Transphobia Used As A Stick To Beat Gay Parents

Iona Institute

Exploit transphobia, and hey presto! The Iona Institute have another argument against same-sex marriage, says Brian Finnegan.

 

On April 17, founder of the Iona Institute David Quinn (pictured) wrote an opinion piece in The Irish Catholic entitled, “‘Gender-bending’ comes to your local primary school”. The article, designed to make its readers snicker while frightening them at the same time, painted the complex issues surrounding gender identity with a wide brush before bringing them to bear on the same-sex marriage debate.

In the wake of Pantigate, which has left Iona completely on the back foot, the content of this column was both a clever effort at manipulation, and an indication of what’s to come in a fight that seems already lost. After RTÉ paid out €85,000 plus costs to Quinn and the other complainants who sought an apology for being called homophobic on The Saturday Night Show, support for same-sex marriage increased. A poll in The Irish Times on April 7 showed that 67 per cent would now vote ‘yes’ in a referendum.

The strategy of getting rid of the word ‘homophobic’ from the debate around same-sex marriage (thereby making it a reasonable debate between ‘reasonable’ people, as opposed to a reasonable debate between people who want to secure their civil equality in Irish society and people who, for deep seated reasons, want to stop them from having that equality) has backfired, so new strategies must be found. It looks like one of these strategies will be to bring transphobia into play.

No Understanding

Now, I’m not calling Mr Quinn transphobic (far be it from me to say such a slanderous thing), but I do believe that a great many people do have transphobic feelings – including, I’d say, a large proportion of The Irish Catholic’s readers. Indeed, far from him being transphobic, it would appear that Mr Quinn simply believes that transgender people do not actually exist. The Australian hospital where his wife trained to be a nurse, he writes, now has a transgender policy and “three nurses who are in fact men are allowed to serve as women”.
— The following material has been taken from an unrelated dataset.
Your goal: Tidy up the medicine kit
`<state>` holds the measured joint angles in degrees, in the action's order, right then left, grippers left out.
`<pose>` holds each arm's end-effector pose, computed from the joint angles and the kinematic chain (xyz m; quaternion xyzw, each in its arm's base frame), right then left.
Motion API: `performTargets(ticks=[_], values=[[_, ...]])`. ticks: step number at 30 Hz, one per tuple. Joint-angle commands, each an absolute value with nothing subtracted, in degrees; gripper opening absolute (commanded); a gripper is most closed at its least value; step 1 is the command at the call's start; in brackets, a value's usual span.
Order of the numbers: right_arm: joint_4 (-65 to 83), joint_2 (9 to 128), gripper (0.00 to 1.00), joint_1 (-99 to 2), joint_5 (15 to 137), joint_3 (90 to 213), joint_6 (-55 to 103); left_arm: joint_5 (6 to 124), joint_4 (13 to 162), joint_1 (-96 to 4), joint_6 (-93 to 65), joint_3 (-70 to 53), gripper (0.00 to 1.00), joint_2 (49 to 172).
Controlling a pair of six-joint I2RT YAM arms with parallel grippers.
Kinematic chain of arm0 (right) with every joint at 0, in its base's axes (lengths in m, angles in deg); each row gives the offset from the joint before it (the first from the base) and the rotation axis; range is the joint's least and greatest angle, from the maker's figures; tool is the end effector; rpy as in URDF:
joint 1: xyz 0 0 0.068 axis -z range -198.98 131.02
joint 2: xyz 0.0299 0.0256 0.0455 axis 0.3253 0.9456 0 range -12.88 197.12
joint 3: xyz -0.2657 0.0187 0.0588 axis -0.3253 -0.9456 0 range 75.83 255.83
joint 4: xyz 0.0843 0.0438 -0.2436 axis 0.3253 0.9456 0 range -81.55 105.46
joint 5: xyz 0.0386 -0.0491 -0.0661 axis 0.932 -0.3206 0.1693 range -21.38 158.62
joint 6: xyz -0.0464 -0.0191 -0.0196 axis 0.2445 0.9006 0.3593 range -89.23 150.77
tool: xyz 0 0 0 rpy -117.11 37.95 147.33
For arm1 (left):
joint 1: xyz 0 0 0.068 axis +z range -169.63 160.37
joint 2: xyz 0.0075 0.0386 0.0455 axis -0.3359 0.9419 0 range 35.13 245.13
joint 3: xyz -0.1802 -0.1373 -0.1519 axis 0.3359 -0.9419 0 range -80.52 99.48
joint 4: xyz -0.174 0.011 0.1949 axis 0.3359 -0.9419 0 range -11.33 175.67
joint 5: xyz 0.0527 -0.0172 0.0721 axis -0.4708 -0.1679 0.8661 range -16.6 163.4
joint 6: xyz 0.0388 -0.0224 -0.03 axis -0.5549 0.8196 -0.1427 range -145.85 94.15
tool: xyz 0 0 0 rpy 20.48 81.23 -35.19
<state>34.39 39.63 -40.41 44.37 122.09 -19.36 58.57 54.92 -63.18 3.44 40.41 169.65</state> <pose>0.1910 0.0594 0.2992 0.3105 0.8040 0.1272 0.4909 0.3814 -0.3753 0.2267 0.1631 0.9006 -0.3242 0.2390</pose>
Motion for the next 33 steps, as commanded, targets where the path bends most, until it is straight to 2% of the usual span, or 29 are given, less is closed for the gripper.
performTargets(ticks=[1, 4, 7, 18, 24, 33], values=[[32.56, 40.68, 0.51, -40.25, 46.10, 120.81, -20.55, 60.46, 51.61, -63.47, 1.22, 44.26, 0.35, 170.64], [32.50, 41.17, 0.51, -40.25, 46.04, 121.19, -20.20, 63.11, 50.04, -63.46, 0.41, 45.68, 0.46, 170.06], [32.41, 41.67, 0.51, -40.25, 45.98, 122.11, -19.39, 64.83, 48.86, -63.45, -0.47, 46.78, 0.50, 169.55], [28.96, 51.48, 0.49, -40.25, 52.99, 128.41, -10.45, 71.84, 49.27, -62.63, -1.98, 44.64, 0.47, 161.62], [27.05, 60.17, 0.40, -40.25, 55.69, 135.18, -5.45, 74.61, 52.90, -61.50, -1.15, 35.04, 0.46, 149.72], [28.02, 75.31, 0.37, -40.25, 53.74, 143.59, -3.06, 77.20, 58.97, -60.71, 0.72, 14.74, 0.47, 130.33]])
This suggests that Mr Quinn has no understanding of, sympathy for, or empathy with the suffering of those who were born into the wrong gender. Despite full acceptance in the medical and psychological worlds that people are born transgender, Mr Quinn prefers to stick with the notion that all babies who are born with penises grow up to be men and all babies who are born with vaginas grow up to be women. There can be no question otherwise.

He is not alone. The vast majority of people neither understand, sympathise nor empathise with those who were born into the wrong gender. Nor do they entertain the idea that some people find it impossible to identify as either male or female. However, we live in a world that is beginning to explore what gender identity is, to question whether everyone is on one polar end of the gender continuum or the other, and to look at what it might mean to be somewhere else on that continuum.

Lost The Plot

This, according to Mr Quinn, is a sign that “we have completely and utterly lost the plot”, as is the idea that a child does not need “the love of a mother and a father”. And hey presto! We’ve got another argument against the validity and value of same-sex parents, one that speaks deeply to fears around gender identity that many people hold.

If you think about it, transphobia and homophobia are almost identical. Our Lady J, the trans woman we are proud to have on our cover this month, told me when I talked to her last week: “The kids who got beat up at school when I was a kid weren’t the gay butches. The butch queens are fine – they pass. Nobody’s going to really care about their sexuality as much because it’s not on display. But whenever a man is feminine, it’s threatening.”

Most people can identify with this. Picture a team of guys in the football locker room, horsing around. None of them wants to be seen as anything other than masculine, and the key slag is that one of them is ‘like a girl’ (usually the word for this is ‘gay’). The majority of straight men fear being identified as feminine. Plenty of gay men do too.

Trans people completely transgress the boundaries set up to keep men masculine and women feminine, so when you think about it they’re even more threatening. And when you further think about it, it’s no wonder Mr Quinn is bringing them into the gay marriage debate. His argument is that gender polarity does matter in terms of parenting, that a child has a right to the love of a mother and a father, a woman and a man.

What Children Need

Children need to be loved, cherished and well cared for in families that foster them to grow up to fulfill their potential and contribute to society around them. The most common form of family that does this is based on the model Mr Quinn seeks to preserve, where the parents are male and female. Let’s be clear: legislating to recognise same-sex parents will not effect the preservation or the value of the heterosexually parented family. What it will do is recognise the many families who are outside this model, with children who are being brought up equally well.

Bringing complex issues of gender identity into an argument about what kinds of parents children deserve is a red herring, designed to press new buttons. Now that he’s unable to say things that might be considered ‘homophobic’ (and because of him and his cohorts, all of Ireland now knows what homophobia actually is), Mr Quinn has begun targeting other members of our LGBT community in his fight against equality. It would seem that he thinks readers of The Irish Catholic are stupid. Like many of us, his readers may harbour deep prejudices about trans people, but a ruse is a ruse is a ruse – and it will never wash.